Work item:
Exactly the lines starting at the line containing "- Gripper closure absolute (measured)" and ending at the line containing "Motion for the" are to be written out from the listing below, both included.

Input data:

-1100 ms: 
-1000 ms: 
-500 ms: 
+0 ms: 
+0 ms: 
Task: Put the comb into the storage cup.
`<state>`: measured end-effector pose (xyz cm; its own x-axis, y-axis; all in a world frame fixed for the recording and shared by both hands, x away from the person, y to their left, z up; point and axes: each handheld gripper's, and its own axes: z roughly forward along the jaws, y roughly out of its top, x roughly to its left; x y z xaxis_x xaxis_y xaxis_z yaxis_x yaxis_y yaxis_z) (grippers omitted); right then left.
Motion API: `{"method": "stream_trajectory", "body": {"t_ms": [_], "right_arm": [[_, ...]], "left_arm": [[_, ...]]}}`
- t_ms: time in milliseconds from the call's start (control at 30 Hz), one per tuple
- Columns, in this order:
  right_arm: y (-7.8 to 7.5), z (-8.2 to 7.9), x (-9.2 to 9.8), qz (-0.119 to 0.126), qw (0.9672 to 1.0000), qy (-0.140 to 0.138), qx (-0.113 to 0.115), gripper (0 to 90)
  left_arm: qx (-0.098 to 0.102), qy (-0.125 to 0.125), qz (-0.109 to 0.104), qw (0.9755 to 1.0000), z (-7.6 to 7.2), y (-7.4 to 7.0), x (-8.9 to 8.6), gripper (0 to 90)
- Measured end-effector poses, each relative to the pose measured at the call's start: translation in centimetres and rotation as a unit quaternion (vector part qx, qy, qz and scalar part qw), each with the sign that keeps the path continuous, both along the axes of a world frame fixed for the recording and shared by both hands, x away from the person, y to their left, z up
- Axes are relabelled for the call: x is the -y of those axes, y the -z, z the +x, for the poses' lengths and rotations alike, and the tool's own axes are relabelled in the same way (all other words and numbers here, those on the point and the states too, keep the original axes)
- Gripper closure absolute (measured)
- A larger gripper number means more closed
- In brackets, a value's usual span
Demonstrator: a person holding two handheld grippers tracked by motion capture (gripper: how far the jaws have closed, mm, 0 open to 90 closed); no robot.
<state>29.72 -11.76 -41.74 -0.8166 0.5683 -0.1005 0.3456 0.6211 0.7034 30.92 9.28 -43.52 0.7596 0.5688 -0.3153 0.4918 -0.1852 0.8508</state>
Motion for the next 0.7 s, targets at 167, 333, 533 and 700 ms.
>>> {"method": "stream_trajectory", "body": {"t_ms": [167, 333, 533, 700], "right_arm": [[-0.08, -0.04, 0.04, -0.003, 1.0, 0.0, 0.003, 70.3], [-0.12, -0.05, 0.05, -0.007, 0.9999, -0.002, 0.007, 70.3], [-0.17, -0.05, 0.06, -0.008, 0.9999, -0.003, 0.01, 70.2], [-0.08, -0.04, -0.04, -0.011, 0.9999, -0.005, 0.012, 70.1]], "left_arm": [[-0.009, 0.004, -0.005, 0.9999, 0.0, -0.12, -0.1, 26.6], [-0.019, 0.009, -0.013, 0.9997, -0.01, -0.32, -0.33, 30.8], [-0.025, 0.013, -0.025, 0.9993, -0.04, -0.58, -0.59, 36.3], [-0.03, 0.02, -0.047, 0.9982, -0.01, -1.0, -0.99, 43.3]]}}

Result of this exercise:
- Gripper closure absolute (measured)
- A larger gripper number means more closed
- In brackets, a value's usual span
Demonstrator: a person holding two handheld grippers tracked by motion capture (gripper: how far the jaws have closed, mm, 0 open to 90 closed); no robot.
<state>29.72 -11.76 -41.74 -0.8166 0.5683 -0.1005 0.3456 0.6211 0.7034 30.92 9.28 -43.52 0.7596 0.5688 -0.3153 0.4918 -0.1852 0.8508</state>
Motion for the next 0.7 s, targets at 167, 333, 533 and 700 ms.

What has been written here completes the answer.